Close that loophole

The Baltimore Sun

The average taxpayer should be fuming over the recent legislative audit of the Maryland Department of Assessments and Taxation. Not because of the various oversights or recordkeeping problems the auditors uncovered. Those are correctable. Not so the legal loophole that has allowed owners of multimillion-dollar commercial properties to dodge taxes that the rest of us routinely pay. And the problem is getting worse.

Here's how it works. Back in the 1990s, lawmakers decided to allow commercial property to be held in limited liability partnerships or corporations as a way to protect individual investors from personal liability in the event of civil actions. That made a lot of sense, particularly in the increasingly litigious times. But it opened an opportunity for tax evasion that has gotten out of hand.

That's because the law allows property to be sold through a transfer of "controlling interest" rather than a straightforward sale recorded at the local courthouse. The result? A company can avoid real estate recordation and transfer taxes, which can amount to up to 2 percent of the sales price. That may not sound like much, but when $100 million in downtown buildings are sold, it's a $2 million loss for the rest of us.

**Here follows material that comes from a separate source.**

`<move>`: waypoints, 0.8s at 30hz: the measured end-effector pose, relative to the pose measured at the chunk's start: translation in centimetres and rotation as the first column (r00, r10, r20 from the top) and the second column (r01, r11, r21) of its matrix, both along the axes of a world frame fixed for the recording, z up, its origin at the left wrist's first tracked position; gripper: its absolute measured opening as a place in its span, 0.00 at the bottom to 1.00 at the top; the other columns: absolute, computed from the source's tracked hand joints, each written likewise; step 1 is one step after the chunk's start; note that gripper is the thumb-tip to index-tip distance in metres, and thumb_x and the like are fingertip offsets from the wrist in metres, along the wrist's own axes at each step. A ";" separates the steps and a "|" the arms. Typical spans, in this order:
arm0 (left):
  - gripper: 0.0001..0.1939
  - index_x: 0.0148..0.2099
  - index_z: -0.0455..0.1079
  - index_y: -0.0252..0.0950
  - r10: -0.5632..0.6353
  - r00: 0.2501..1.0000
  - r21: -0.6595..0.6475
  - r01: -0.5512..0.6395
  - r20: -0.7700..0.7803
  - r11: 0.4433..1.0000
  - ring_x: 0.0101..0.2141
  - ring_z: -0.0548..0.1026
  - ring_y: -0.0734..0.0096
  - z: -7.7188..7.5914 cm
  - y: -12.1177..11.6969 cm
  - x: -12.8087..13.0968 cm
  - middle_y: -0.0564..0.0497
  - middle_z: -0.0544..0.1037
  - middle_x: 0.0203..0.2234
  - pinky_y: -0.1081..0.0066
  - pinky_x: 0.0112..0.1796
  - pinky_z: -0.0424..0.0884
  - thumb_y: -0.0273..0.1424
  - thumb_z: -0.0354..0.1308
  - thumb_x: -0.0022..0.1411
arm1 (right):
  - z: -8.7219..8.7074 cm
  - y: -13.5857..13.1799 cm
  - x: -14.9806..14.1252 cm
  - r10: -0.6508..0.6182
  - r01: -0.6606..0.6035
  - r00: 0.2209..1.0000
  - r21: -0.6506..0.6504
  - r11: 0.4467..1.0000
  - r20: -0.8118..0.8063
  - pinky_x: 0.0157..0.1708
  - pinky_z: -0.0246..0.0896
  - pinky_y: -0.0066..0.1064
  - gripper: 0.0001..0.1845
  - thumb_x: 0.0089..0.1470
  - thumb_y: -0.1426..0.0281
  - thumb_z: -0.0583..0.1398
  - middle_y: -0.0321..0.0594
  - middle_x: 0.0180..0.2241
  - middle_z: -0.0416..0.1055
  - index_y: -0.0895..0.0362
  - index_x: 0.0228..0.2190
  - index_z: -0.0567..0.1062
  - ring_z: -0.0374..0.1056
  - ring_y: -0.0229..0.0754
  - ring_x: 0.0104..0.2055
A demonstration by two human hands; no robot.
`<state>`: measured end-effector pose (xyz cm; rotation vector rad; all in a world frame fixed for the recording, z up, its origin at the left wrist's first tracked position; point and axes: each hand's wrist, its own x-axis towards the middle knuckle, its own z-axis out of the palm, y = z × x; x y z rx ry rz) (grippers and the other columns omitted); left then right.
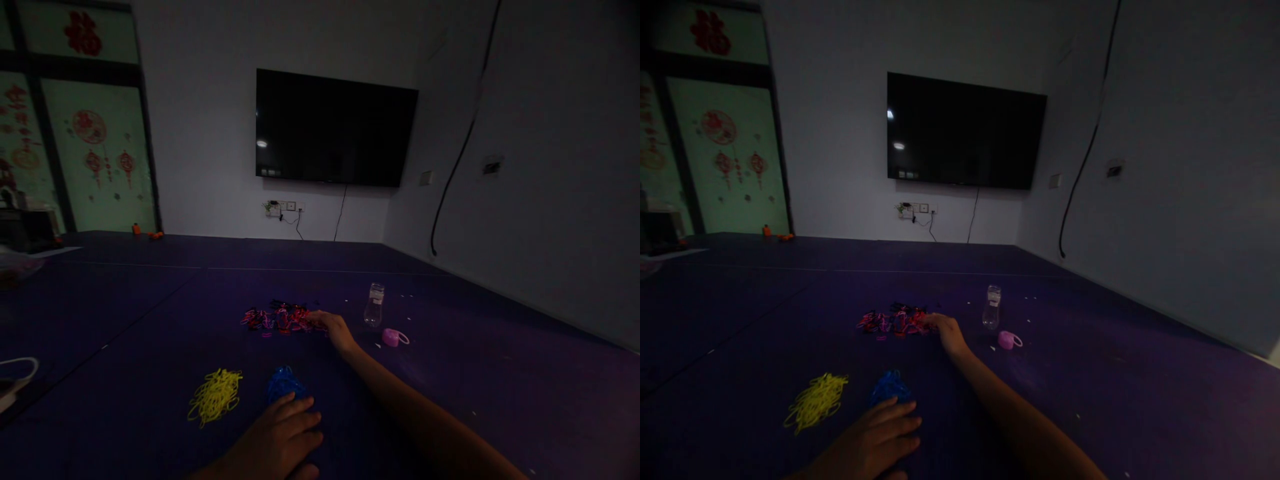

But wait, it's far worse than that. The loophole has grown so popular that it's now rare for valuable commercial real estate to be sold any other way, making the assessment process nearly impossible. A tax assessor relies on comparisons of recent sales to judge the value of real estate - that's the core of how the assessment process works.

This is no mere inconvenience for government; it has helped keep commercial property underassessed, in some cases dramatically so. Take the City Crescent building on Howard Street. It sold this past summer for $75 million but was assessed last year for about half that amount. Had the assessment met the sales price, the city would have been collecting about $721,000 more each year.

You can bet average taxpayers will never get a break that sweet. Instead, they will be paying more in property taxes each year so the owners of strip malls and medical office parks can pocket millions. Talk about adding insult to injury.

Gov. Martin O'Malley says he wants to close the loophole, and the House of Delegates has voted to do so in the past. The chief obstacle is the state Senate, where members seem to prefer racetrack owners to homeowners.

It's time those who own the state's most valuable commercial properties paid their fair share. Before the legislature raises any taxes or fees to close the state's projected $1.5 billion deficit, it should make sure the existing ones are being applied equitably.